Atrial Fibrillation Detection (Classification)

• Best Performers: Modern CNNs (Inception1d and XResNet1d50) operating on raw time series achieved the highest AUC (0.85) and F1-scores (0.69).
• Image vs. Raw: Image-based models (Spectrogram-ResNet) performed competitively with top raw signal CNNs, suggesting time-frequency representations are viable for AF detection.
• Feature Limitations: Feature-based models (especially those using clinically interpretable features like irregularity metrics) performed significantly worse than deep learning models. Wavelet-based features performed better than clinical features but still lagged behind raw signal CNNs.
• Transformer Performance: Transformer-based models (iTransformer, TimesNet) and hybrid models (PPNet) did not outperform standard CNNs, with some (iTransformer) performing poorly.

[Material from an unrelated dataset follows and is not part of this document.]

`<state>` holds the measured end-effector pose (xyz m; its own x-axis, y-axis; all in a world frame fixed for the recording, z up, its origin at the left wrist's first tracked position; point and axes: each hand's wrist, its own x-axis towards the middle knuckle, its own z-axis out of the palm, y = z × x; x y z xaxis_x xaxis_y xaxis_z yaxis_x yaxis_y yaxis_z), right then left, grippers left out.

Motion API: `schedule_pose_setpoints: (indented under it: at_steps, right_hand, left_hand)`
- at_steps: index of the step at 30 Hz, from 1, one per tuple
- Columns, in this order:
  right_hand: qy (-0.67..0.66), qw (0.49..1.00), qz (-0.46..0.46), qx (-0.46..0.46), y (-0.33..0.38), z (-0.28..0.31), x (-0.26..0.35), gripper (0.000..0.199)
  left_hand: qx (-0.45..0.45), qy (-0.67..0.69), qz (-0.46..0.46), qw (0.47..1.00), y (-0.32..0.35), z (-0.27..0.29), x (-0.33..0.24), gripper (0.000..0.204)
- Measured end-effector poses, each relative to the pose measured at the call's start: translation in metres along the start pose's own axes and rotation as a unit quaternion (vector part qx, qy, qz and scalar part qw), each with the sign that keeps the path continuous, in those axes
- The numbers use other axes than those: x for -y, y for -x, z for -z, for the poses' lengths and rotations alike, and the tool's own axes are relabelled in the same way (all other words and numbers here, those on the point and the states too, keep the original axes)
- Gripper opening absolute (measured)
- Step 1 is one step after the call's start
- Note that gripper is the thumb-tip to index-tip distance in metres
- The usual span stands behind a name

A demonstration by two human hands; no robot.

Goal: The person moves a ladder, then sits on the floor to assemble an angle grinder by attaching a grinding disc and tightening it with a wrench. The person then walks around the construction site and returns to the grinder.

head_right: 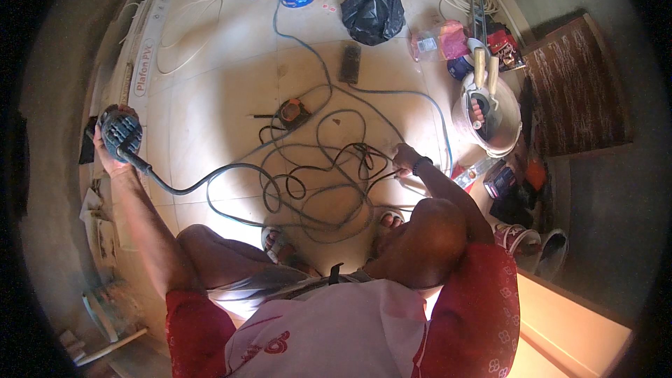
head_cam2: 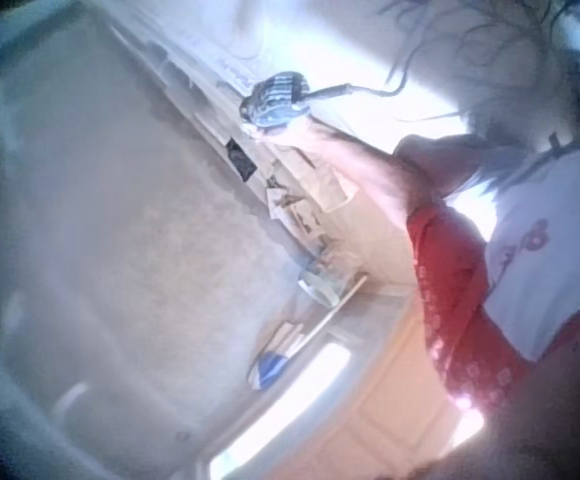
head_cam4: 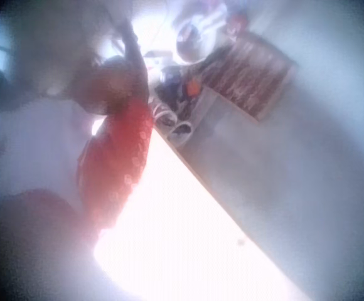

5. Significance and Conclusions

• Recommendation for Practitioners: For robust, generalizable PPG applications, modern CNN architectures (specifically ResNet or Inception variants) operating on raw time series are the safest and most effective choice. While image-based methods are competitive, they add preprocessing complexity without guaranteed gains.
• Complexity vs. Generalization: Model complexity should be matched to the task. Large models are beneficial when subject-specific adaptation is possible (Calib), but smaller, shallower models are often superior for generalization to unseen populations (CalibFree).
• Interpretability Trade-off: While feature-based models offer inherent clinical interpretability, they sacrifice predictive performance. The study highlights a fundamental trade-off: deep learning on raw data achieves superior accuracy but requires post-hoc explainability (XAI) techniques to bridge the gap with clinical understanding.
• Future Directions: The authors note that current models still struggle with sample-level reliability (high variance). Future work should focus on uncertainty estimation, out-of-distribution detection, and self-supervised pretraining (foundation models) to improve performance, particularly in real-world wearable scenarios with motion artifacts.

In summary, this paper establishes that while deep learning on raw signals is currently the state-of-the-art for PPG analysis, the choice of model architecture must be carefully tuned to the specific generalization requirements of the clinical application.